* **To do**: Would you give the data below back exactly as it reads?

-=-=-=-=-

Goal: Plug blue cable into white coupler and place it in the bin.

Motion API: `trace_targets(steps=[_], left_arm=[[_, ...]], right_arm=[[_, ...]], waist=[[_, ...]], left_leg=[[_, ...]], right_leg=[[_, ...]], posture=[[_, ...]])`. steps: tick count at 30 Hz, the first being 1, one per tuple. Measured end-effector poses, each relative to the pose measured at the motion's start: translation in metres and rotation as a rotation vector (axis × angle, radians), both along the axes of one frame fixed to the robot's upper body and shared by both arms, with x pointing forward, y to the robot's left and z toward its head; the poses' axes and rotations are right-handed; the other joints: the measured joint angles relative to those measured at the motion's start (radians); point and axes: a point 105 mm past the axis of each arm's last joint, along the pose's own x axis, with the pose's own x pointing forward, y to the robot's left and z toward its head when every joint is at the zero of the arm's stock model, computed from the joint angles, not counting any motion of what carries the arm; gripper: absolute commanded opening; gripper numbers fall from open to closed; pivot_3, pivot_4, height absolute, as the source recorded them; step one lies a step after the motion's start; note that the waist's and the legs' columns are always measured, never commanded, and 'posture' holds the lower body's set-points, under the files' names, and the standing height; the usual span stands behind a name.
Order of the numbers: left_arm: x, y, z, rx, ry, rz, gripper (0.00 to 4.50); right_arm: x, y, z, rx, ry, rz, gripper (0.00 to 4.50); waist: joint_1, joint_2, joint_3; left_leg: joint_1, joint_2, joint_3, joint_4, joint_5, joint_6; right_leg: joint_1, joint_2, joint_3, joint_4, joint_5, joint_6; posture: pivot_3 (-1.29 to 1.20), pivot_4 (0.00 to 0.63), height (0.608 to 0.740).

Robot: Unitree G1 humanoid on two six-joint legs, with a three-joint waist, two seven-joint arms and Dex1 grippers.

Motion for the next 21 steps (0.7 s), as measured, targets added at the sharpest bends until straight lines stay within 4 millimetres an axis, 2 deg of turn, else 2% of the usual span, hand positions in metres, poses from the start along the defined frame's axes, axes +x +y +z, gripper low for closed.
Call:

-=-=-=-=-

* **Task answer**:
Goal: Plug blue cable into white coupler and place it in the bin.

Motion API: `trace_targets(steps=[_], left_arm=[[_, ...]], right_arm=[[_, ...]], waist=[[_, ...]], left_leg=[[_, ...]], right_leg=[[_, ...]], posture=[[_, ...]])`. steps: tick count at 30 Hz, the first being 1, one per tuple. Measured end-effector poses, each relative to the pose measured at the motion's start: translation in metres and rotation as a rotation vector (axis × angle, radians), both along the axes of one frame fixed to the robot's upper body and shared by both arms, with x pointing forward, y to the robot's left and z toward its head; the poses' axes and rotations are right-handed; the other joints: the measured joint angles relative to those measured at the motion's start (radians); point and axes: a point 105 mm past the axis of each arm's last joint, along the pose's own x axis, with the pose's own x pointing forward, y to the robot's left and z toward its head when every joint is at the zero of the arm's stock model, computed from the joint angles, not counting any motion of what carries the arm; gripper: absolute commanded opening; gripper numbers fall from open to closed; pivot_3, pivot_4, height absolute, as the source recorded them; step one lies a step after the motion's start; note that the waist's and the legs' columns are always measured, never commanded, and 'posture' holds the lower body's set-points, under the files' names, and the standing height; the usual span stands behind a name.
Order of the numbers: left_arm: x, y, z, rx, ry, rz, gripper (0.00 to 4.50); right_arm: x, y, z, rx, ry, rz, gripper (0.00 to 4.50); waist: joint_1, joint_2, joint_3; left_leg: joint_1, joint_2, joint_3, joint_4, joint_5, joint_6; right_leg: joint_1, joint_2, joint_3, joint_4, joint_5, joint_6; posture: pivot_3 (-1.29 to 1.20), pivot_4 (0.00 to 0.63), height (0.608 to 0.740).

Robot: Unitree G1 humanoid on two six-joint legs, with a three-joint waist, two seven-joint arms and Dex1 grippers.

Motion for the next 21 steps (0.7 s), as measured, targets added at the sharpest bends until straight lines stay within 4 millimetres an axis, 2 deg of turn, else 2% of the usual span, hand positions in metres, poses from the start along the defined frame's axes, axes +x +y +z, gripper low for closed.
Call:

This exercise has been completed.